The Zombie State, Melbourne Workers Theatre, Student Union, Union House Theatre, Melbourne University The Zombie State, Melbourne Workers Theatre, Student Union, Union House Theatre, Melbourne University
photo Ponch Hawkes
A PRODUCTION TEAM OF SOUND, VIDEO, LIGHTING AND SET DESIGNERS, PROFESSIONAL ACTORS AND A GAGGLE OF EAGER UNIVERSITY DRAMA STUDENTS WAS GATHERED BY MELBOURNE WORKERS THEATRE AND THE UNION THEATRE FOR SIX WEEKS OF REHEARSAL TO MAKE A SHOW BASED ON THE CURRENT FRINGE FESTIVAL ZOMBIE FAD. IT IS RECOGNIZABLE AS A DEGUSTATION OF AESTHETIC MOTIFS FROM AROUND MELBOURNE’S THEATRE OVER THE PAST FIVE TO TEN YEARS, AND A FUN WAY TO INCORPORATE INEXPERIENCED ACTORS.

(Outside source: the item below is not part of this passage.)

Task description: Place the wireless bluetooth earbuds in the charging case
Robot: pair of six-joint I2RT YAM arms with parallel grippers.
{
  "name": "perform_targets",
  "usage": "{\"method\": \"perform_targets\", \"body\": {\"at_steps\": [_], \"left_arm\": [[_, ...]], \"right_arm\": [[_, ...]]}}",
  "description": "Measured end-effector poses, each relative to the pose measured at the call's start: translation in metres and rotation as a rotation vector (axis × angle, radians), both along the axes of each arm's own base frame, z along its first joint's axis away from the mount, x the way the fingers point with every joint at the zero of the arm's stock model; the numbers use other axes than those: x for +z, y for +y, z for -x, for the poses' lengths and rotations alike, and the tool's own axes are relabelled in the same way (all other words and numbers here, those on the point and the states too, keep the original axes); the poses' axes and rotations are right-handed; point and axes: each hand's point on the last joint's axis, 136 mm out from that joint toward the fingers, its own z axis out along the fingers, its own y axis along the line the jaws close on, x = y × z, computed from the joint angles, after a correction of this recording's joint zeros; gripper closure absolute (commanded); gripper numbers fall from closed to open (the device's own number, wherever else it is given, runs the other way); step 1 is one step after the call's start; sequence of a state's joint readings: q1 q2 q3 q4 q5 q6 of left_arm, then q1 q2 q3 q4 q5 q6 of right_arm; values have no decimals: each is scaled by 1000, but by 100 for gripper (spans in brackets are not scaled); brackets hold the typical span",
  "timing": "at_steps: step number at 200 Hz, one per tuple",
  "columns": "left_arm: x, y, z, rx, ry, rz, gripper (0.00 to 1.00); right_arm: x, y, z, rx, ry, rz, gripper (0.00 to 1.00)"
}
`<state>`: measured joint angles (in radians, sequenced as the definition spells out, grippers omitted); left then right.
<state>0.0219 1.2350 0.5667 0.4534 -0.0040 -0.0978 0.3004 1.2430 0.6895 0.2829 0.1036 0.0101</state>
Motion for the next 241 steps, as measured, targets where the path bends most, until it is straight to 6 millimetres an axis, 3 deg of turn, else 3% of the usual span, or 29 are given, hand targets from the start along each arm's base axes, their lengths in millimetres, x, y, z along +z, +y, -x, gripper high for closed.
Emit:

We are in a waiting room, the set captures a compressed perspective of a hospital corridor, a red horizontal line leading from us through limbo to the red doors of hell. A mix of zombies (ghoul make-up) and ‘ordinary’ humans (human make-up) wait in a room with piped muzak. The apparent humans are Jeff, a sleeves-up politician running for the ‘dream job’ of Prime Minister, and his all-female advisory team. In one of two perspex boxes set neatly on either side of the stage, the would-be PM rehearses a promotional ad for his 2021 campaign. The hackneyed deal goes something like this: the (zombie) people are to love eating meat, which they buy with money from work. The united (zombie) people are to serve, while the new, innovative ideas inside the heads of the brightest, best, boldest brains are to be given to Jeff, who works to secure Australia's place in a rapidly changing world.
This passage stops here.